A time traveller’s guide to Git


A time traveller's guide to Git

Brandon Keepers explains how to rewrite history in Git

While scientists have crushed the dream of travelling back in time, Git offers control over the fourth dimension when the wrongs of the past need to be corrected. The distributed version control system allows commits to be amended, discarded, reordered and modified to scrub the history of a repository.

But, heed the warnings of an experienced time traveller. Git obeys the law of causality; every commit in a Git repository is inextricably linked to the commit before it. Changing one commit alters all the commits that come after, creating an alternate reality. Altering the past can be dangerous and — except in rare circumstances — should only be done if the events being altered have not been observed by anyone else. Branches that have already been pushed to a remote should not be altered.

Join me as we explore ways to rewrite history with Git.

Amend recent history

For whatever reason, the human brain seems wired to remember something important just after pressing the ‘Send’ button on an email, and the right words always come to mind after a conversation is over. Likewise, I often realise I made a mistake immediately after making a commit in Git. The safest and most common form of rewriting the Git history is to amend the latest commit.

This article was written in a Git repository. The first commit was to create a README explaining the purpose of the repository.

  1. $ git add .
  2. $ git commit -am ‘Add README
  3. [master (root-commit) 6261ead] Add README
  4.  2 files changed, 12 insertions(+)
  5.  create mode 100644 README.md
  6.  create mode 100644 article.md

Oops, after committing, I realised that I had committed article.md, which was just some notes and the first few sentences of the introduction. I did not intend to commit that file yet, so let’s remove it from the history.

  1. $ git rm –cached article.md
  2. rm ‘article.md

The --cached argument to git rm tells Git to stage the removal of the file, but to not actually delete the file from the filesystem. If you also want to delete the file, simply leave that argument out.

We can also make other modifications like we would if we were going to create another commit, such as making edits to the README.md and staging them with git add. Amend the previous commit by passing the --amend flag to git commit:

  1. $ git commit –amend
  2. [master 667f8c9] Add README
  3.  1 file changed, 7 insertions(+)
  4.  create mode 100644 README.md

Git will open an editor to allow editing the previous commit message. The Git log now shows that there is still only one commit, and that commit only has README.md.

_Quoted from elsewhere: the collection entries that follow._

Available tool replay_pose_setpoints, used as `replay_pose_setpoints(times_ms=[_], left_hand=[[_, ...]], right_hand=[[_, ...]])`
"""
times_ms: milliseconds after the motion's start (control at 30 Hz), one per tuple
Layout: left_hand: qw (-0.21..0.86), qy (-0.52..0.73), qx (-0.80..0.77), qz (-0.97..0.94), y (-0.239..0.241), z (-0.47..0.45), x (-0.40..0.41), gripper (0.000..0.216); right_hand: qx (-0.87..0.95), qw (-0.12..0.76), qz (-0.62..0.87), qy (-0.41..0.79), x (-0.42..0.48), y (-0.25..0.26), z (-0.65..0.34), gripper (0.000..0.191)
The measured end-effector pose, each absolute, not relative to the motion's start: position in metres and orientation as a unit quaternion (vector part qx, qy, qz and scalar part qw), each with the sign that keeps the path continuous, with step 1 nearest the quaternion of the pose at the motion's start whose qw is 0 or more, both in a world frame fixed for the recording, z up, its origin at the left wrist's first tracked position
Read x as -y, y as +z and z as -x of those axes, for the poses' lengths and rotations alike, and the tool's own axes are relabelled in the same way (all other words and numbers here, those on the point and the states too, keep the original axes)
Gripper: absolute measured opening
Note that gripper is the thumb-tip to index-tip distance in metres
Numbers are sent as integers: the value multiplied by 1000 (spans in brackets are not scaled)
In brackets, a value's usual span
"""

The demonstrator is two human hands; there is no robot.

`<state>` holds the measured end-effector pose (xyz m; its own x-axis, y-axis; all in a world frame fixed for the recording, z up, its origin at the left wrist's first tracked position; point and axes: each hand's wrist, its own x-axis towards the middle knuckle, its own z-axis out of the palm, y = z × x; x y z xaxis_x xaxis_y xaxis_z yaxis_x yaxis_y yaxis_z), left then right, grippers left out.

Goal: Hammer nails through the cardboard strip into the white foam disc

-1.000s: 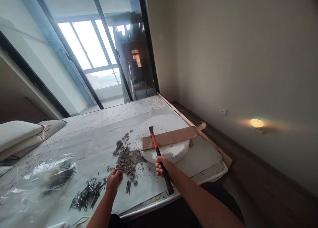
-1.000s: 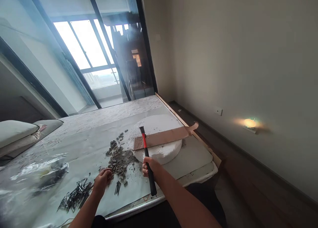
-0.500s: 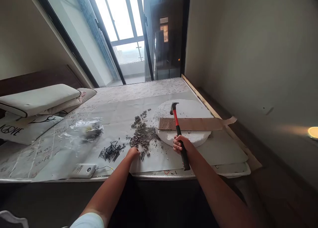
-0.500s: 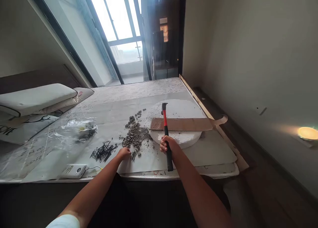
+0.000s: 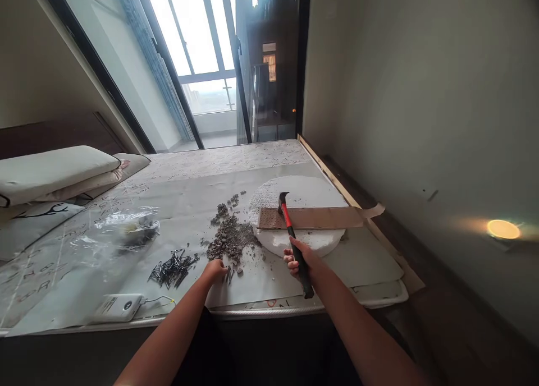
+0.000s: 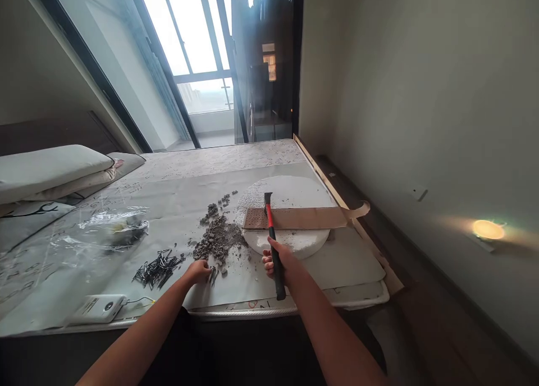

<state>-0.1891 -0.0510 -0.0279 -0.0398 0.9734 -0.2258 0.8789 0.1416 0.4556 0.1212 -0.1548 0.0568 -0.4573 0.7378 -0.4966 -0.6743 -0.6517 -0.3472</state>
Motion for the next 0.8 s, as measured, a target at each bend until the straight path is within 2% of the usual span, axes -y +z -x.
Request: replay_pose_setpoints(times_ms=[200, 367, 467, 600, 800], left_hand=[[250, 102, -710, -650, -25, 192, 51, 16], [263, 151, -709, -637, -21, 196, 47, 10], [245, 168, -705, -644, -12, 191, 49, 4], [257, 234, -668, -658, 5, 178, 55, 14], [300, 350, -603, -652, 29, 130, 55, 28]], right_hand=[[80, 422, 348, 833, 173, 49, -118, 21], [105, 396, 414, 813, 182, 47, -112, 28], [156, 434, 450, 765, 182, 48, -105, 28], [196, 473, 471, 718, 178, 52, -97, 26], [214, 500, 422, 726, 176, 72, -94, 12]])
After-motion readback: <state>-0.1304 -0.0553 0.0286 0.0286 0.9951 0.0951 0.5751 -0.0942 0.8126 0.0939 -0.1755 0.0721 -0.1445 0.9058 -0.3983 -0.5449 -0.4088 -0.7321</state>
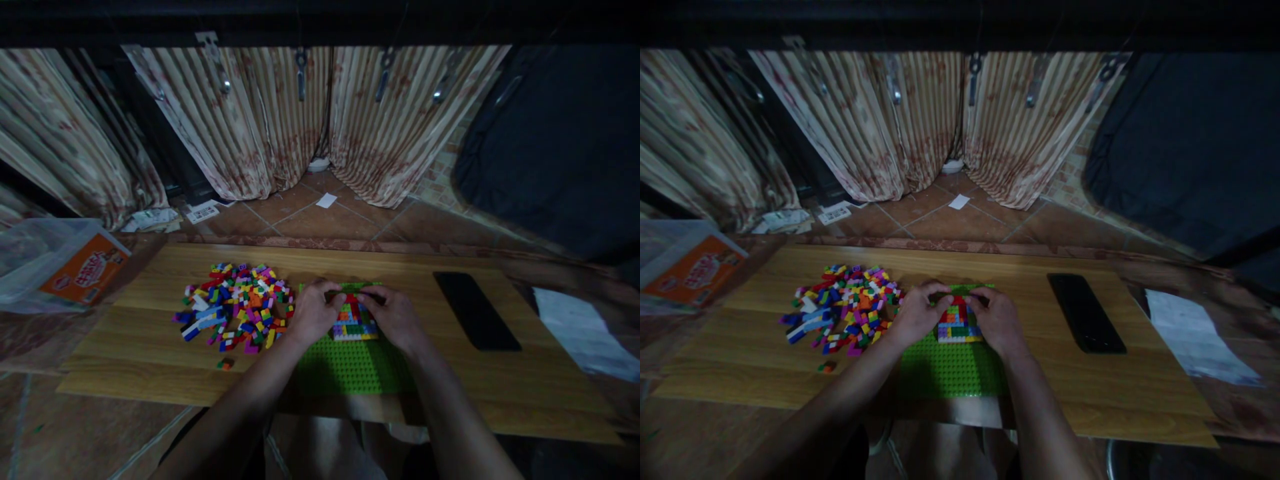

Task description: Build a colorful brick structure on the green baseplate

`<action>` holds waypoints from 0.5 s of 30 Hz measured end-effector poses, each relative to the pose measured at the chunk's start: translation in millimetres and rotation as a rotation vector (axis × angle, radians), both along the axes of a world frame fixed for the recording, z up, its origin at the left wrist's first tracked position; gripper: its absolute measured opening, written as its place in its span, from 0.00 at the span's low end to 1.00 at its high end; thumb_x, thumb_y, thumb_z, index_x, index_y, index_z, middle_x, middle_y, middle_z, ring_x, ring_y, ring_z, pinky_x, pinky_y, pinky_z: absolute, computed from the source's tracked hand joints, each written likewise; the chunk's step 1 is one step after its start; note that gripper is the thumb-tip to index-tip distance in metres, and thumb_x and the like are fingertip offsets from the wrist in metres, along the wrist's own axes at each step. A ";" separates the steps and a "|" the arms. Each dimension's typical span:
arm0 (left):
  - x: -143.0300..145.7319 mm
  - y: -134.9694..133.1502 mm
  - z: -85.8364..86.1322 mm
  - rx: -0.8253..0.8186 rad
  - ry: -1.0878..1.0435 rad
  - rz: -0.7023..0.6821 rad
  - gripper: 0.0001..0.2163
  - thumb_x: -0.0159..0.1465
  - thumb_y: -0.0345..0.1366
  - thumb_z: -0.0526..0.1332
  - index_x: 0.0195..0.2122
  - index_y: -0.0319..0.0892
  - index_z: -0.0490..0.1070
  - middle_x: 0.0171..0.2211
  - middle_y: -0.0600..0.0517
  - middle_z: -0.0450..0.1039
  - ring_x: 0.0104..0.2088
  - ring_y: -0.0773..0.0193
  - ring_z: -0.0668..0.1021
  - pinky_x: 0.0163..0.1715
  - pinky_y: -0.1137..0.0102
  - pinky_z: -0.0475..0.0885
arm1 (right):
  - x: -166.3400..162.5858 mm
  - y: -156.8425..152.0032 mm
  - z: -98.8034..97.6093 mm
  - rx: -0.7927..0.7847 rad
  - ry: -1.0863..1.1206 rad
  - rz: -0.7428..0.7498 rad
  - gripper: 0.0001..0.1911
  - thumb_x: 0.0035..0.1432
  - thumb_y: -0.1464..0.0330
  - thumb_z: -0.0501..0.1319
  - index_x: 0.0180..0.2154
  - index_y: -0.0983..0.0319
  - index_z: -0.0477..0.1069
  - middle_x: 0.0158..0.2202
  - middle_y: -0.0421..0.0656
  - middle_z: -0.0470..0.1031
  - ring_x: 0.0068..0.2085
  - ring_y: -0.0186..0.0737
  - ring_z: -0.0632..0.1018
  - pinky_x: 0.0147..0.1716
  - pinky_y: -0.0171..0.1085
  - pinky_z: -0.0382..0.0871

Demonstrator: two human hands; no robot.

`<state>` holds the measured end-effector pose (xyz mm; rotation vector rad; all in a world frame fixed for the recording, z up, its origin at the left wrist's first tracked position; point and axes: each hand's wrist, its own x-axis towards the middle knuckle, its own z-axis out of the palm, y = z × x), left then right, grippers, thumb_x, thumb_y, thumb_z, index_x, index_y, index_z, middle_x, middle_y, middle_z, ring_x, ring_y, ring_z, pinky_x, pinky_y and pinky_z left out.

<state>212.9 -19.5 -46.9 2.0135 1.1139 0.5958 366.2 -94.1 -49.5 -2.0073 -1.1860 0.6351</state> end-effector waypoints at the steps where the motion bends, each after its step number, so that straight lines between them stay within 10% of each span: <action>1: 0.2 0.8 -0.9 -0.035 0.001 -0.016 0.08 0.61 0.36 0.59 0.39 0.43 0.77 0.38 0.53 0.78 0.39 0.64 0.78 0.41 0.71 0.71 | -0.1 0.2 -0.2 0.008 0.002 0.002 0.16 0.54 0.59 0.59 0.39 0.61 0.78 0.34 0.44 0.81 0.33 0.42 0.78 0.36 0.40 0.69; 15: 3.5 0.1 -0.9 -0.114 -0.005 0.010 0.08 0.60 0.35 0.60 0.36 0.44 0.79 0.34 0.53 0.79 0.35 0.65 0.78 0.36 0.73 0.71 | 6.4 -1.8 -6.7 0.028 0.114 0.024 0.18 0.53 0.55 0.59 0.38 0.60 0.78 0.32 0.42 0.80 0.33 0.41 0.78 0.34 0.38 0.70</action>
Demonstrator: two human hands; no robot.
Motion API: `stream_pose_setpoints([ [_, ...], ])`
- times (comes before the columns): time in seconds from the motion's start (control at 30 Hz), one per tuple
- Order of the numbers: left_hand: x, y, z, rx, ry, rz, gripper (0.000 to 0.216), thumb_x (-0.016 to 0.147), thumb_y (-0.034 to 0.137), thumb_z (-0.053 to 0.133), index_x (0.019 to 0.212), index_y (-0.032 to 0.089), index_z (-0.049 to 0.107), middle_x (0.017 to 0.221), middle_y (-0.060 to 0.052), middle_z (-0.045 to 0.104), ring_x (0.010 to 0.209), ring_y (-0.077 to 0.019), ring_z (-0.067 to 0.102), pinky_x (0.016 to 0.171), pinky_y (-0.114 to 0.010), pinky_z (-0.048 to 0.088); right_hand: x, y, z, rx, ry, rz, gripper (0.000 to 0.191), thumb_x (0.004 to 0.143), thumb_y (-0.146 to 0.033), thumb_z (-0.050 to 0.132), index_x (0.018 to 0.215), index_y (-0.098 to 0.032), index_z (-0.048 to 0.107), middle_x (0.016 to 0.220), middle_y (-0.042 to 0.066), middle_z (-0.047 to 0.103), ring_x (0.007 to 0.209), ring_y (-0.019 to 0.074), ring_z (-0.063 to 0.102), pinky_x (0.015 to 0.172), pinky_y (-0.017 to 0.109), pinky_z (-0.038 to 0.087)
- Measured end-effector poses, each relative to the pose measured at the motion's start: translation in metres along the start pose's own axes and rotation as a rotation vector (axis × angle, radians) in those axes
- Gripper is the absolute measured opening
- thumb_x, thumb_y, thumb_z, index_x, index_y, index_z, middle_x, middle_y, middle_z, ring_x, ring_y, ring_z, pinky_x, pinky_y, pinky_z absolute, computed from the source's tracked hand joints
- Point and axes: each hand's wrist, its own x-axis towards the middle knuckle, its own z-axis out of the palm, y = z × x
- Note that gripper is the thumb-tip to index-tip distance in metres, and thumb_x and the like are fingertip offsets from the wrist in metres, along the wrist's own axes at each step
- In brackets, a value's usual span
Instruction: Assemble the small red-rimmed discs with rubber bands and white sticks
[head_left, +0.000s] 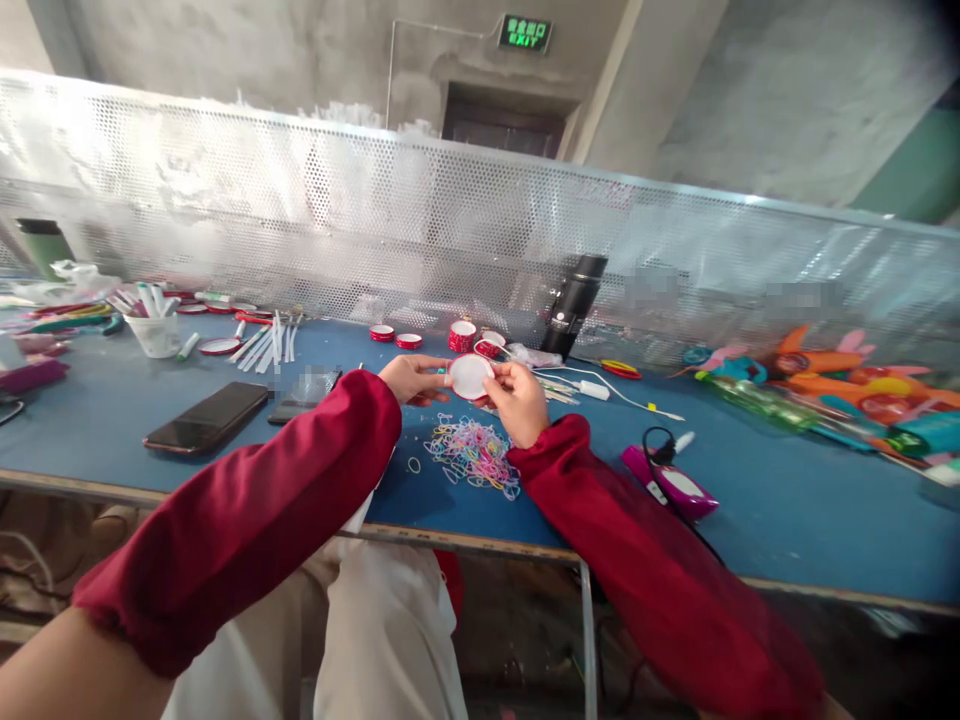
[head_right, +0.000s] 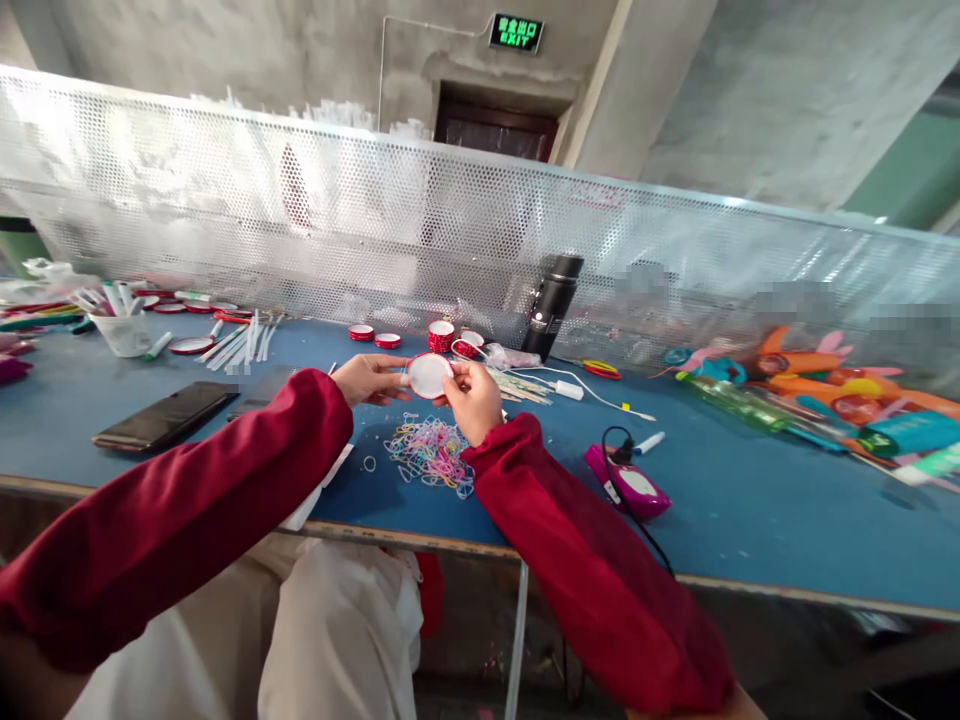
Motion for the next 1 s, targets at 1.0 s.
stream_pose_setpoints([
  [1.0,0.002,0.001,0.011,-0.051,0.014,0.222,0.033,0.058,0.023,0.084,0.087,0.013,0.072,0.061,0.003,0.058,0.055,-0.0062,0.043,0.054,-0.023,0.031,-0.006,-0.002,0.000,0.073,-0.182,-0.046,0.017,0.080,-0.035,0.063,0.088,-0.022,0.056,0.059,-0.003,0.063,0.045,0.0137,0.058,0.043,0.026,0.046],
])
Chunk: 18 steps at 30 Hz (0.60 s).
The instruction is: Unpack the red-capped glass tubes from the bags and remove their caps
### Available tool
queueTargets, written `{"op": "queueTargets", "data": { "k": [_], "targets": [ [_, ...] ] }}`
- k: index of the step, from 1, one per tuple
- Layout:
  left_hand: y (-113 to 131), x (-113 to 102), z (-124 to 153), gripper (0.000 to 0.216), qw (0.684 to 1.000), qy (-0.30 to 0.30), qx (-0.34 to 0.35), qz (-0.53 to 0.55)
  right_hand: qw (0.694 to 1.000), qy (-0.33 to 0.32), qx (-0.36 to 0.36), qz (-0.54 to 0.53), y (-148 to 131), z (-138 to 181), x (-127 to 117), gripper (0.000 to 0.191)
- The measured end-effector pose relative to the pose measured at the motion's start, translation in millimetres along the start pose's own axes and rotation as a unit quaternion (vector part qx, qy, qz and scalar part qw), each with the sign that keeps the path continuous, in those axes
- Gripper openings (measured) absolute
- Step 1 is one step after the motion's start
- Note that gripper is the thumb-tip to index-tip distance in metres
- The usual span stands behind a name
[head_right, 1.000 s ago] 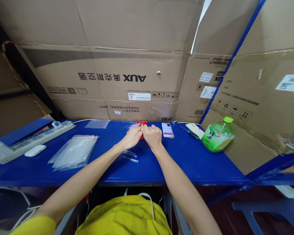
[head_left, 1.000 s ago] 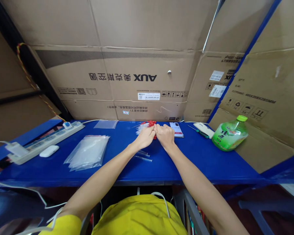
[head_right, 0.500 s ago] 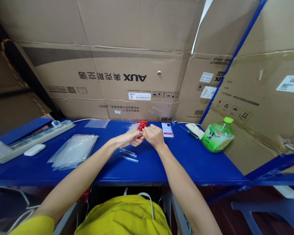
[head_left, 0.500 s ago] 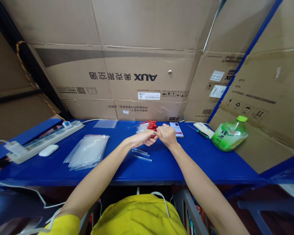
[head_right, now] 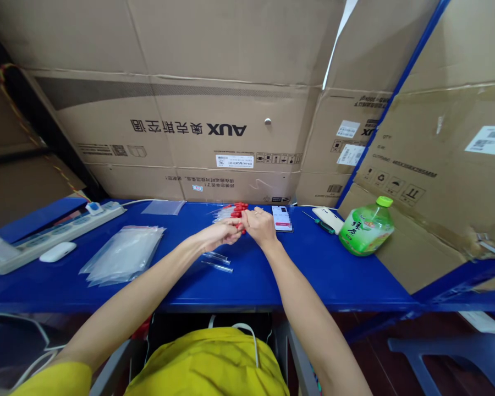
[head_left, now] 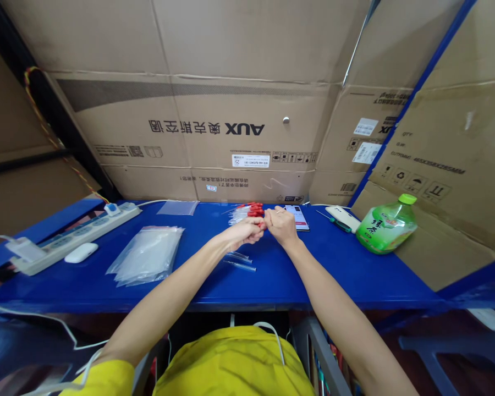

  1. $ git log –oneline –stat
  2. 667f8c9 Add README
  3.  README.md | 7 +++++++
  4.  1 file changed, 7 insertions(+)

Let’s commit this article now that progress has been made.

Undo recent history

Sometimes, a commit has so many mistakes that it’s easier to just undo it. Maybe it was committed to the wrong branch, or a directory of unwanted files got accidentally added.

        1.  $ git reset HEAD^

This tells Git to remove to the previous commit, but to keep the changes introduced by that commit locally. git reset is powerful and can be destructive if used improperly. It’s worth reading more about it on git-scm.com.

The log now shows that the latest commit is gone, but article.md is still modified.

  1. $ git log –oneline
  2. 667f8c9 Add README
  4. $ git status -s
  5. M  article.md

From here, the changes can be committed on a different branch, stashed, discarded or modified and recommitted.

Maintain a tidy history

If you have used Git with a team, then there is no doubt that you have seen a push get rejected.

  1. $ git push origin master
  2. To git@github.com:bkeepers/git-history.git
  3.  ! [rejected]        master -> master (non-fast-forward)
  4. error: failed to push some refs to ‘git@github.com:bkeepers/git-history.git
  5. hint: Updates were rejected because the tip of your current branch is behind
  6. hint: its remote counterpart. Merge the remote changes (e.g. ‘git pull’)
  7. hint: before pushing again.
  8. hint: See the ‘Note about fast-forwards‘ in ‘git push –help‘ for details.

While this message looks big and scary, it’s actually quite helpful. The hints tell us that since we started our work, one of our team members pushed changes and we need to get them, usually by running git pull. The hint also recommends checking out the note about ‘fast-forwards’ in the Git docs. I second that recommendation.

Running git pull will fetch the remote changes and create a new commit that merges them with our local changes. While there is nothing wrong with the merge commit, it adds unnecessary complexity to the revision history.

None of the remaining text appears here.